How to complete this task — Transcribe, word for word and without additions, each line below from the one containing "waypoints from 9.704" through the one containing "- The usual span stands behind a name", both ends included.

··· Material shown

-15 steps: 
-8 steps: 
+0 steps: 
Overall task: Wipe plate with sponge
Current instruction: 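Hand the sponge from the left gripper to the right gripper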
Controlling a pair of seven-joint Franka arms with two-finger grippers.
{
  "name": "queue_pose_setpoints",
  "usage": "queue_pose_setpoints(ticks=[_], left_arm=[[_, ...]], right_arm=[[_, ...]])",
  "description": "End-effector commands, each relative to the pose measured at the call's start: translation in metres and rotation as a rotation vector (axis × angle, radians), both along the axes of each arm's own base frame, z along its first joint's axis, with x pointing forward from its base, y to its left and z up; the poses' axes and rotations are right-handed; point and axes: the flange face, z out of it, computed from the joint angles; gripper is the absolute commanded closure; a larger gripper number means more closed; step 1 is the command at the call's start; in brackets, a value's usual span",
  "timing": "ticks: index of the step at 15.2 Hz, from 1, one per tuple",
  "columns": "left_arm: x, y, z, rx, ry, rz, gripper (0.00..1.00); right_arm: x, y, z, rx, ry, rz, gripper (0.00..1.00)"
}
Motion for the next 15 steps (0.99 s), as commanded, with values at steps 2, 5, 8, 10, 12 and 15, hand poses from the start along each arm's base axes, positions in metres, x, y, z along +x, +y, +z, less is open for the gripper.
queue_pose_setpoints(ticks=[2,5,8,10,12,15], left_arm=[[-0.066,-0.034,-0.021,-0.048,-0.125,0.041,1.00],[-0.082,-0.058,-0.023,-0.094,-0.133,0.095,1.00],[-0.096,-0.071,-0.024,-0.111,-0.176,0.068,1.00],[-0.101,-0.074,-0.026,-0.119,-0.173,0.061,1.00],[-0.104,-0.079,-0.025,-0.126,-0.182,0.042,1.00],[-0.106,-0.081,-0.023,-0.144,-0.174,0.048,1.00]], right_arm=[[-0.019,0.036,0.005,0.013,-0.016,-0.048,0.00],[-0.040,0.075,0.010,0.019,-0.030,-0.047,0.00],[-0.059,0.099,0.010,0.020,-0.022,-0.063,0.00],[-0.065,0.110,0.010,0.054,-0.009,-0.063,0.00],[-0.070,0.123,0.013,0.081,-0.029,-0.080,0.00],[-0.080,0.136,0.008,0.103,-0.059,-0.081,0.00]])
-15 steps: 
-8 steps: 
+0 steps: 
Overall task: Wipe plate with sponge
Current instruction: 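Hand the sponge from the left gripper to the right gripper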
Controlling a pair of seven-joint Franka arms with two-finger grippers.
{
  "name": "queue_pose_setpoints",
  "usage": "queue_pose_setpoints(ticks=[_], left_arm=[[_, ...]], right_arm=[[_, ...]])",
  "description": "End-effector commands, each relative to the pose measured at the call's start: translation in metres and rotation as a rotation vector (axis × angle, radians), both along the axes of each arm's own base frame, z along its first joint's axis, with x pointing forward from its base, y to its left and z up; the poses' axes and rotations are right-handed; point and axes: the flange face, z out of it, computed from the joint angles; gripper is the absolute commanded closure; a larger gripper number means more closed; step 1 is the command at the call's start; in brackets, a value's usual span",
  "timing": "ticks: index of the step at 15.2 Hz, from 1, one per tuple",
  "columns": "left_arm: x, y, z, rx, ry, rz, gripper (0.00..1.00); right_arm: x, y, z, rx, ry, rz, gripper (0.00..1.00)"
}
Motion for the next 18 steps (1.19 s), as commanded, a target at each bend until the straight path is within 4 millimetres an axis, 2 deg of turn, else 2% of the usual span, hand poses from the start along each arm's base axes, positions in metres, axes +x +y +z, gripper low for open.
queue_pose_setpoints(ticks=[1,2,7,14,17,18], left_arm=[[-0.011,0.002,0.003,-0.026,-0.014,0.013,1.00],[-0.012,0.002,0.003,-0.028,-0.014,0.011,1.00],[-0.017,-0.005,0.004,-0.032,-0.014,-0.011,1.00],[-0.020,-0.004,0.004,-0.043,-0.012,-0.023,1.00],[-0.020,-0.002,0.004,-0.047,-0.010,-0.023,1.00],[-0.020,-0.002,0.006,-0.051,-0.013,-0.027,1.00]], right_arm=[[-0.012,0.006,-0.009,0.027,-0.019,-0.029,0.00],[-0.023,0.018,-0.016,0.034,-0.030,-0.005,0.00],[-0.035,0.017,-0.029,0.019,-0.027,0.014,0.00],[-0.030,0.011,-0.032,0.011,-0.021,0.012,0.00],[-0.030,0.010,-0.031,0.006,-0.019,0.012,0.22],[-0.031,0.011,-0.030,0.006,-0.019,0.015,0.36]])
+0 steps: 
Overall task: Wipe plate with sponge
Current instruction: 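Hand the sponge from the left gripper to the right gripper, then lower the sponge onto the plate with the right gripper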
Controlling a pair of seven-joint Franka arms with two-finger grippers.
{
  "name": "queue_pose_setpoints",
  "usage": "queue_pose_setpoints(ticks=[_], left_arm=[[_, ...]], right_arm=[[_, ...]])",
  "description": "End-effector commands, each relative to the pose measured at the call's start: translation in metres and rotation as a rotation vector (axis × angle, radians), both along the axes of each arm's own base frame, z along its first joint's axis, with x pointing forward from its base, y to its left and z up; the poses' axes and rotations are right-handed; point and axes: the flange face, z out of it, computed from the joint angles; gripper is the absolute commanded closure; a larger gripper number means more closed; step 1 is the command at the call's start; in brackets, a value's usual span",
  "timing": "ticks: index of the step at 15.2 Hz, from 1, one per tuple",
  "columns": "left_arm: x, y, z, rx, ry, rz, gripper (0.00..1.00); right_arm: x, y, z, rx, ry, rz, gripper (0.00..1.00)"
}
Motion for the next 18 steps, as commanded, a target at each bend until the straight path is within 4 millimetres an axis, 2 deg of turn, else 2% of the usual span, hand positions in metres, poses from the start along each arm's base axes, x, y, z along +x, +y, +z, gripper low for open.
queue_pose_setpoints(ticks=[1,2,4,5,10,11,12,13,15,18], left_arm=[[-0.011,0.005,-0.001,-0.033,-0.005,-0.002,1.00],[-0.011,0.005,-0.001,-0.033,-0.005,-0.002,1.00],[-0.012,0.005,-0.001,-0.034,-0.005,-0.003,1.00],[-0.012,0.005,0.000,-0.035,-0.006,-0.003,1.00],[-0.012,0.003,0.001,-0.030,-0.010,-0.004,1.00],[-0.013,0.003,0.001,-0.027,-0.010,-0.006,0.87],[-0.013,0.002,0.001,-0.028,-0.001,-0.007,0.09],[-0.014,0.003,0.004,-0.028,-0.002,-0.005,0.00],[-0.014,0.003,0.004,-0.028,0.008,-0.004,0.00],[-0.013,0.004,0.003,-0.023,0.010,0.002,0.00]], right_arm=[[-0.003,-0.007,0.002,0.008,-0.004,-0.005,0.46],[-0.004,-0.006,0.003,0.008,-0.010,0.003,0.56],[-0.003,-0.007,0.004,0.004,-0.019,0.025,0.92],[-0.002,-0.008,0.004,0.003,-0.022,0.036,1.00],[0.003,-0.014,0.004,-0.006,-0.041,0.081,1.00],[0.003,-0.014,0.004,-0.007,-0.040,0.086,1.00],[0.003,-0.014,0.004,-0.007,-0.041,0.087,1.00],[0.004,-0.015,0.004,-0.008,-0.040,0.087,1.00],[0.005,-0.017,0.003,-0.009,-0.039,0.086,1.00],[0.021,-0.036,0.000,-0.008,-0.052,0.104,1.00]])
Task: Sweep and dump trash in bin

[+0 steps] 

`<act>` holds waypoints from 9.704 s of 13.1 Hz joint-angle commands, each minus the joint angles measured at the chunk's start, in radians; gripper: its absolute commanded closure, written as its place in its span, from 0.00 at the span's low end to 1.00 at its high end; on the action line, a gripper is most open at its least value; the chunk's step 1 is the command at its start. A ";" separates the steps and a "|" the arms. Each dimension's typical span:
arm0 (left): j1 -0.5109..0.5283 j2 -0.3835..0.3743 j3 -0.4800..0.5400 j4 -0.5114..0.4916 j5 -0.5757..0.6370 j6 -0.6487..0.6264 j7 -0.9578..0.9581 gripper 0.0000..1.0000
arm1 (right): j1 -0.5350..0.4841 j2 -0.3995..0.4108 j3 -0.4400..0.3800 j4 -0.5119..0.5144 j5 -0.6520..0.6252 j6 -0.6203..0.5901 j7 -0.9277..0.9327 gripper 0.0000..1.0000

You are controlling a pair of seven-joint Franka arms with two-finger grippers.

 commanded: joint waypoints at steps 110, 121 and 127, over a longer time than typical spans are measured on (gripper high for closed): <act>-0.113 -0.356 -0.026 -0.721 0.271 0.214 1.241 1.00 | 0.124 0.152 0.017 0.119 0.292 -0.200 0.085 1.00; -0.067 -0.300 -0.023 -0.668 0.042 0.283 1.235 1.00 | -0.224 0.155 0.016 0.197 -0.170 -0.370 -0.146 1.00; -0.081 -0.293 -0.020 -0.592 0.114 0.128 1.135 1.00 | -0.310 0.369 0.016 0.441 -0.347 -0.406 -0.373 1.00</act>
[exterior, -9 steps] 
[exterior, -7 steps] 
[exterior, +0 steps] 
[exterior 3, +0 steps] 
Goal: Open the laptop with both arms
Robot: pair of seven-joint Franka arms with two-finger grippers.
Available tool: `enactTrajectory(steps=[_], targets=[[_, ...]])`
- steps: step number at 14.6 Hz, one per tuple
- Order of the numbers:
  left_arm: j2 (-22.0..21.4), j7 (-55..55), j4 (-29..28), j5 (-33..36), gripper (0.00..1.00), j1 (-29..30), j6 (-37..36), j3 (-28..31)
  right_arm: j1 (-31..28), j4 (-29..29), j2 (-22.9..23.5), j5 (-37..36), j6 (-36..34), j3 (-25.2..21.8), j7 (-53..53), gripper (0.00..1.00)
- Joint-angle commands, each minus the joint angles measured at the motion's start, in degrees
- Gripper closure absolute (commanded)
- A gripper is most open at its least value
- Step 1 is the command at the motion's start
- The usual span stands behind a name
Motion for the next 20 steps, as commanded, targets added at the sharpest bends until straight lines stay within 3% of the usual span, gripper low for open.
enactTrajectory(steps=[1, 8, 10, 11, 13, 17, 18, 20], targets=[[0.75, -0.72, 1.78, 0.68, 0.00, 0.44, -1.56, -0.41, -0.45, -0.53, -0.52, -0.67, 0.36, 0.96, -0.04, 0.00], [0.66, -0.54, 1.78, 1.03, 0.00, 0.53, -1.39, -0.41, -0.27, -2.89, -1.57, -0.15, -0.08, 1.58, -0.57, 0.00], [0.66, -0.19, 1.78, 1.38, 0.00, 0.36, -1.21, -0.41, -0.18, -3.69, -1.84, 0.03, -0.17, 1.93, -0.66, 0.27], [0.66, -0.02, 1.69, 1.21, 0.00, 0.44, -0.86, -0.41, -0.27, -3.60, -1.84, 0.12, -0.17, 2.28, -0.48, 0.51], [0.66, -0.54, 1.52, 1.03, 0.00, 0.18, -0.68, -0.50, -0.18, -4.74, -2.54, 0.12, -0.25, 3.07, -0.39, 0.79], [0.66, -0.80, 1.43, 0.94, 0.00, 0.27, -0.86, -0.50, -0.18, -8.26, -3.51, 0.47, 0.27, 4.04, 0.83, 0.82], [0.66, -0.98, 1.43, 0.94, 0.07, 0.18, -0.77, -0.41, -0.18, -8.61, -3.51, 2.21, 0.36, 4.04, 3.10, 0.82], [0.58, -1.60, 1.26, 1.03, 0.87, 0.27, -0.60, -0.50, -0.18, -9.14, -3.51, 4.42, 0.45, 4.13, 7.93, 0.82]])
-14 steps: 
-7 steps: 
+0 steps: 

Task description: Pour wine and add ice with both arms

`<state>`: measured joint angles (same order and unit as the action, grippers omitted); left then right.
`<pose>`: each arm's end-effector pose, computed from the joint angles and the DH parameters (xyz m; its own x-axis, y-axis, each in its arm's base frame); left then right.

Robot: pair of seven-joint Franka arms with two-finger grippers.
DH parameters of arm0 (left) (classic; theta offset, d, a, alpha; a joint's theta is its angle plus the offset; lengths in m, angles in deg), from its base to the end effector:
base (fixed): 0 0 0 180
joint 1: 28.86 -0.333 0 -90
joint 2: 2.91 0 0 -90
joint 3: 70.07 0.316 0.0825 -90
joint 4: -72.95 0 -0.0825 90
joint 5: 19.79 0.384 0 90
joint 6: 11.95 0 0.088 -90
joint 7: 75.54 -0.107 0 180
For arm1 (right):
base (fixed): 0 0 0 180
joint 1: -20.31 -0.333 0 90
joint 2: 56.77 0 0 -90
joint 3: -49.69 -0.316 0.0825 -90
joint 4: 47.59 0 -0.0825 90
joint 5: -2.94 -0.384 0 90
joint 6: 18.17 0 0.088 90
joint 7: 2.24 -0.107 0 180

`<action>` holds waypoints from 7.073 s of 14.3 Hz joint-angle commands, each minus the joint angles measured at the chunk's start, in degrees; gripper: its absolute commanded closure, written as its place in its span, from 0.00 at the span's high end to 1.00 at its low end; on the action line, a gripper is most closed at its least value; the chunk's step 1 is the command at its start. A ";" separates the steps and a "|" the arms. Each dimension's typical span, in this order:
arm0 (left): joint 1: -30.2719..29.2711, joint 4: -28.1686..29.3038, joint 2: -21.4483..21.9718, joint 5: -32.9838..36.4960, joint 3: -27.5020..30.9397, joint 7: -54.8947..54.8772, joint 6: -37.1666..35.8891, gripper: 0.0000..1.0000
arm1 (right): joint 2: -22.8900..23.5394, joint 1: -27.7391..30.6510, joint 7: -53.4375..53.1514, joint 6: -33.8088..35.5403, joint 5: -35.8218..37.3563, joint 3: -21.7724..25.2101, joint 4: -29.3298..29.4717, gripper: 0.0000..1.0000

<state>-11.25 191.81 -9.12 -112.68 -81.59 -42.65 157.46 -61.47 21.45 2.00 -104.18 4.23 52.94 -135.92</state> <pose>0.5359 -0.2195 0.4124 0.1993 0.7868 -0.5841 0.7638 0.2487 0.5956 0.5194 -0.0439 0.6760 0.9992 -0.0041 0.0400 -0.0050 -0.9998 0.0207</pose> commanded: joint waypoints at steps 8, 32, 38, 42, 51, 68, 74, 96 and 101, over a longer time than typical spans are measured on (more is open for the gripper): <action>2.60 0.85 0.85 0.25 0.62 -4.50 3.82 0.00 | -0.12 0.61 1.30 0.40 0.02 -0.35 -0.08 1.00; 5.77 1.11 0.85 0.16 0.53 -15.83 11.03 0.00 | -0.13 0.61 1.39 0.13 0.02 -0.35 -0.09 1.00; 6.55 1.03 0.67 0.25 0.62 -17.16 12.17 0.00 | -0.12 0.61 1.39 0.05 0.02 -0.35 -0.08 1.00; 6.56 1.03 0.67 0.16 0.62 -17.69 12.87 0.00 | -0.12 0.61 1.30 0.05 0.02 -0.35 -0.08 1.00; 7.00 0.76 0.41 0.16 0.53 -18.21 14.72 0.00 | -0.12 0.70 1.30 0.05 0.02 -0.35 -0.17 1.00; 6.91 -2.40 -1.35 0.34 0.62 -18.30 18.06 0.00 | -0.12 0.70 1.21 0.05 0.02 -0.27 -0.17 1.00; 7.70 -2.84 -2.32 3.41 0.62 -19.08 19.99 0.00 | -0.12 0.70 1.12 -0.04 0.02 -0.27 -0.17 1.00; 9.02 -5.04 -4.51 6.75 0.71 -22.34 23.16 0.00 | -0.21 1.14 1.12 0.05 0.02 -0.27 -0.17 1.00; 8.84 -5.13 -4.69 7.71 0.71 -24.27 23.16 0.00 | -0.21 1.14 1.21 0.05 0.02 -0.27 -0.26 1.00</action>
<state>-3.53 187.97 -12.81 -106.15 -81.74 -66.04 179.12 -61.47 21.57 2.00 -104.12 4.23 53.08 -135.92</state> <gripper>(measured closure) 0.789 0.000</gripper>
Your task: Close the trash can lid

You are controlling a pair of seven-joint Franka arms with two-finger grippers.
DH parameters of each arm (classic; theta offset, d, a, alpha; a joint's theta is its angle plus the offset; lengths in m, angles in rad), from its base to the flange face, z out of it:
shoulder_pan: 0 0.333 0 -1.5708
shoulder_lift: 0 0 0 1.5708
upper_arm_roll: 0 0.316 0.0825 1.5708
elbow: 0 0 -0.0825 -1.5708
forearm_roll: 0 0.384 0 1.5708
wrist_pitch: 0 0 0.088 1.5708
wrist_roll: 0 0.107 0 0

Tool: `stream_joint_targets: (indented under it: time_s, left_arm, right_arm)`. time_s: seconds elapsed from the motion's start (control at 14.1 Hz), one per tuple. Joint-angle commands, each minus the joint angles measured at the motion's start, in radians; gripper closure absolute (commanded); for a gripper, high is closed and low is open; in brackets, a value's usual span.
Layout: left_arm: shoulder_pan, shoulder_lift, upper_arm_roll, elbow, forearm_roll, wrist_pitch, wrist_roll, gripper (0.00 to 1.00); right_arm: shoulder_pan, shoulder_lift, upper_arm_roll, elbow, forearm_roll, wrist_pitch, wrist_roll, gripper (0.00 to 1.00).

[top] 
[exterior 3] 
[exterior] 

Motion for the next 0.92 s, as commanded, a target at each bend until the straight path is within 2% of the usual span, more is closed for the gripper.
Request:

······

Task response —
`<act>` holds waypoints from 9.704 s of 13.1 Hz joint-angle commands, each minus the joint angles measured at the chunk's start, in radians; gripper: its absolute commanded closure, written as its place in its span, from 0.00 at the span's low end to 1.00 at its high end; on the action line, a gripper is most open at its least value; the chunk's step 1 is the command at its start. A ";" separates the steps and a "|" the arms. Each dimension's typical span:
arm0 (left): j1 -0.5109..0.5283 j2 -0.3835..0.3743 j3 -0.4800..0.5400 j4 -0.5114..0.4916 j5 -0.5757..0.6370 j6 -0.6487..0.6264 j7 -0.9578..0.9581 gripper 0.0000..1.0000
arm1 (right): j1 -0.5350..0.4841 j2 -0.3995..0.4108 j3 -0.4400..0.3800 j4 -0.5119..0.5144 j5 -0.6520..0.6252 j6 -0.6203..0.5901 j7 -0.9277..0.9327 gripper 0.0000..1.0000

You are controlling a pair of seven-joint Franka arms with two-finger grippers.

 commanded: joint waypoints at steps 110, 121 and 127, over a longer time than typical spans are measured on (gripper high for closed): <act>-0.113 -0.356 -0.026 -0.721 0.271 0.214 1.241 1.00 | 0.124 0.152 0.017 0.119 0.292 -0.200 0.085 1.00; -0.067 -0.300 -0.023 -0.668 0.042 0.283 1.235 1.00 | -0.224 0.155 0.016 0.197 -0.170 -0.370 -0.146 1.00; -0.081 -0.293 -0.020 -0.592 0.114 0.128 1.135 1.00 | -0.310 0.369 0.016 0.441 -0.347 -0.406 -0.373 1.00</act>
[exterior, -9 steps] 
[exterior, -7 steps] 
[exterior, +0 steps] 
[exterior 3, +0 steps] 
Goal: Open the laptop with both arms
Robot: pair of seven-joint Franka arms with two-finger grippers.
Available tool: `enactTrajectory(steps=[_], targets=[[_, ...]])`
- steps: step number at 14.6 Hz, one per tuple
- Order of the numbers:
  left_arm: j2 (-22.0..21.4), j7 (-55..55), j4 (-29..28), j5 (-33..36), gripper (0.00..1.00), j1 (-29..30), j6 (-37..36), j3 (-28..31)
  right_arm: j1 (-31..28), j4 (-29..29), j2 (-22.9..23.5), j5 (-37..36), j6 (-36..34), j3 (-25.2..21.8), j7 (-53..53), gripper (0.00..1.00)
- Joint-angle commands, each minus the joint angles measured at the motion's start, in degrees
- Gripper closure absolute (commanded)
- A gripper is most open at its least value
- Step 1 is the command at the motion's start
- The usual span stands behind a name

No further output is needed for the exercise.